WORK TASK:
Using the records that follow, copy every line containing the word "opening".

RECORDS FOR THIS EXERCISE section start

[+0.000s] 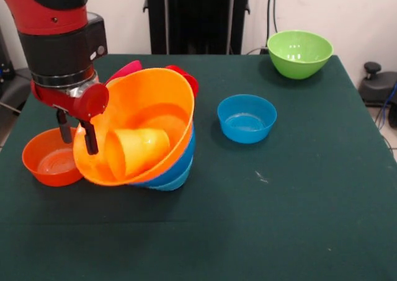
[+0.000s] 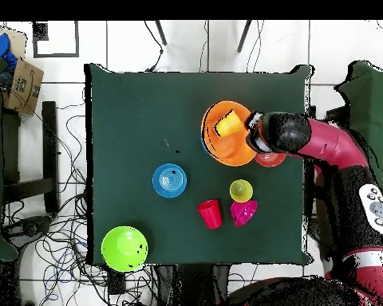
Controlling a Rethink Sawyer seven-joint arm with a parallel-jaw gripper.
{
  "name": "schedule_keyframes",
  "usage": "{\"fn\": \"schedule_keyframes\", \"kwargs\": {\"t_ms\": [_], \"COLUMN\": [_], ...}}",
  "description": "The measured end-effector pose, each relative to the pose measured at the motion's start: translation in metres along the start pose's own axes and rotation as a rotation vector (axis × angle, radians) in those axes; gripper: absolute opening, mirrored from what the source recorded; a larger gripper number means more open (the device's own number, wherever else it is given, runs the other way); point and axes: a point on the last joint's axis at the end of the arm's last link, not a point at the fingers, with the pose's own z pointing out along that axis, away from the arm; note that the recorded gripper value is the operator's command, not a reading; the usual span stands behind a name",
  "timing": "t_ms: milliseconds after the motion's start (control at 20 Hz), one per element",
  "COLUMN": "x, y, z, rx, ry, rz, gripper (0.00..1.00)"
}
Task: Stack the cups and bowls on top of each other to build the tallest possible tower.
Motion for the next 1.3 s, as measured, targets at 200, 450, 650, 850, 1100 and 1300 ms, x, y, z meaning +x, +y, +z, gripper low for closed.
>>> {"fn": "schedule_keyframes", "kwargs": {"t_ms": [200, 450, 650, 850, 1100, 1300], "x": [-0.008, -0.016, -0.021, -0.02, -0.001, 0.017], "y": [0.007, 0.019, 0.035, 0.05, 0.083, 0.102], "z": [-0.037, -0.079, -0.115, -0.139, -0.172, -0.188], "rx": [0.016, 0.029, 0.029, 0.033, 0.056, 0.068], "ry": [0.002, -0.014, -0.042, -0.069, -0.114, -0.134], "rz": [-0.004, -0.016, -0.028, -0.043, -0.1, -0.137], "gripper": [1.0, 1.0, 1.0, 1.0, 1.0, 1.0]}}
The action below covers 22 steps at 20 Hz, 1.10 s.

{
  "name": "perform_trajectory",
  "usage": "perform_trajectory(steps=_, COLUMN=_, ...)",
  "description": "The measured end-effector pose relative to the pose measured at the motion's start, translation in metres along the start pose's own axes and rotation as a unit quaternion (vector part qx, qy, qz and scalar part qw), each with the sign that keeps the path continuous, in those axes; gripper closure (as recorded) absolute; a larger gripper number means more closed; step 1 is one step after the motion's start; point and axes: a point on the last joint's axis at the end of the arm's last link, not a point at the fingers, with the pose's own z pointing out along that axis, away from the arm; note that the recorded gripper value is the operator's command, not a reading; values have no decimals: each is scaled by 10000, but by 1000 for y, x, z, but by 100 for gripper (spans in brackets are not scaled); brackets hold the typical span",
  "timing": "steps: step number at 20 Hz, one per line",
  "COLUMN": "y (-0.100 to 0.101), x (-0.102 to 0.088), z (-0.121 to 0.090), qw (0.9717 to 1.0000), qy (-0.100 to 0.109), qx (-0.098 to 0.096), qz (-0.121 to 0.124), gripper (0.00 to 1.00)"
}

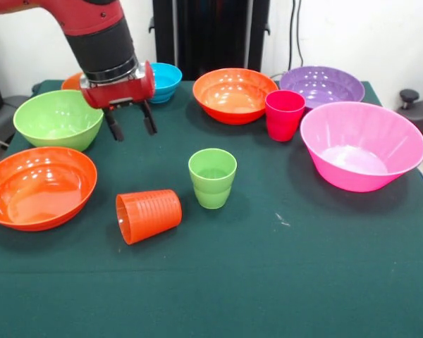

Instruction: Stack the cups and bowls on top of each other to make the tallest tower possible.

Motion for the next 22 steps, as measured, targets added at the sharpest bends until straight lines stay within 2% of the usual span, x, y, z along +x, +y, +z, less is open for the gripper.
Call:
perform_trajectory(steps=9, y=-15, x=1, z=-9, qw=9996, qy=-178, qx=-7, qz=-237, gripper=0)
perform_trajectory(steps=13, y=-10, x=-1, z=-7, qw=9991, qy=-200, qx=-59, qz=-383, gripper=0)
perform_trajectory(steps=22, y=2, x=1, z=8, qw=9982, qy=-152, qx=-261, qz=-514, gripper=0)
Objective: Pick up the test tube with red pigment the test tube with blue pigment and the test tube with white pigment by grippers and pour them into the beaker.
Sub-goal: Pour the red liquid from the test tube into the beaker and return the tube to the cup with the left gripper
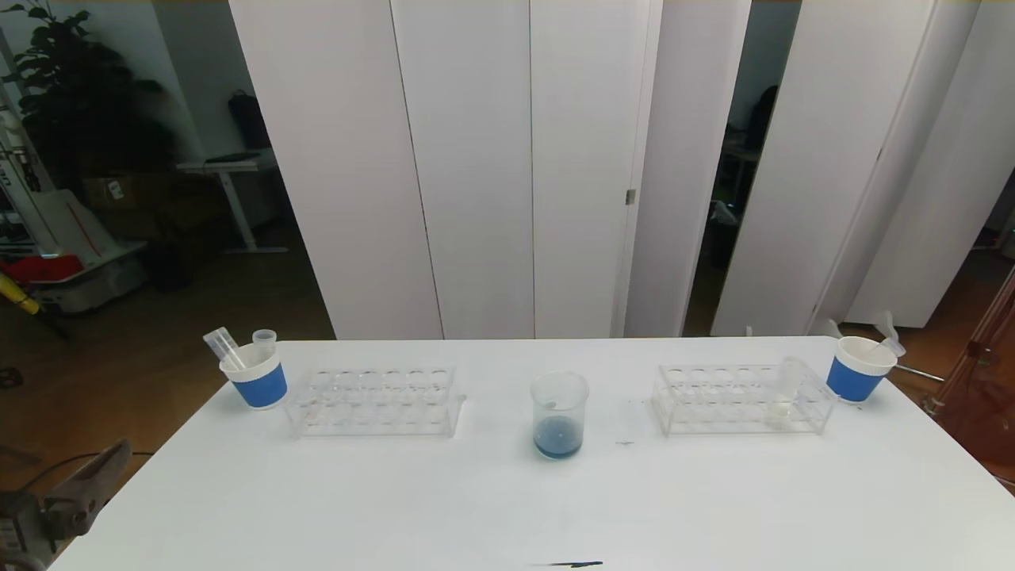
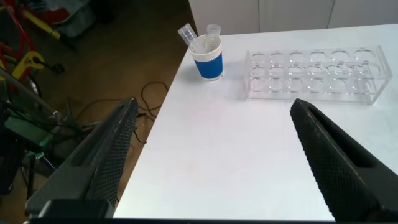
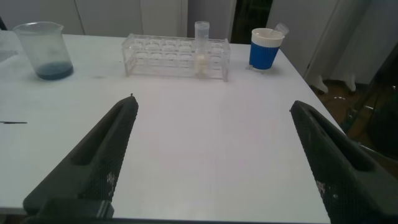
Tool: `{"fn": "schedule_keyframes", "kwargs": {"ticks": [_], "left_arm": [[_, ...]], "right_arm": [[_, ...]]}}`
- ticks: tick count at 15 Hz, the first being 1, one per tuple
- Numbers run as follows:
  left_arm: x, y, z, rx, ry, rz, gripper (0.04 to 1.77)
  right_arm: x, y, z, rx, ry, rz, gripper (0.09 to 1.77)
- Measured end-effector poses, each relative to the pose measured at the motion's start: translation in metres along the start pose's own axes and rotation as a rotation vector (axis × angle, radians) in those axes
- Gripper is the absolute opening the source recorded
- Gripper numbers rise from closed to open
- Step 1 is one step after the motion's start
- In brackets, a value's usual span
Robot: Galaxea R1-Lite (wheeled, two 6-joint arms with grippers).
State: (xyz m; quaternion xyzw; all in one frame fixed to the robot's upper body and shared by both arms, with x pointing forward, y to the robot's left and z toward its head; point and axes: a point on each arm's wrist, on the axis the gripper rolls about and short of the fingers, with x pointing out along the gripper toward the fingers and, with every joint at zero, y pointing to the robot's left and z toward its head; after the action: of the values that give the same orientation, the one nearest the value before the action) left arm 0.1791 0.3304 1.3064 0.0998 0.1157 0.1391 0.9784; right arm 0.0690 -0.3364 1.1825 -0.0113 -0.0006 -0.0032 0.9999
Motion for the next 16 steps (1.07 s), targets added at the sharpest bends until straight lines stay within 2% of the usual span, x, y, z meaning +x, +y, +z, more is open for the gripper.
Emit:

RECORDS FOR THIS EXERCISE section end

EXERCISE RESPONSE:
  "description": "The measured end-effector pose, each relative to the pose measured at the motion's start: translation in metres along the start pose's own axes and rotation as a rotation vector (axis × angle, radians) in those axes; gripper: absolute opening, mirrored from what the source recorded; a larger gripper number means more open (the device's own number, wherever else it is given, runs the other way); point and axes: a point on the last joint's axis at the end of the arm's last link, not a point at the fingers, with the pose's own z pointing out along that axis, away from the arm; note that the recorded gripper value is the operator's command, not a reading; the usual span stands behind a name",
- Gripper is the absolute opening the source recorded

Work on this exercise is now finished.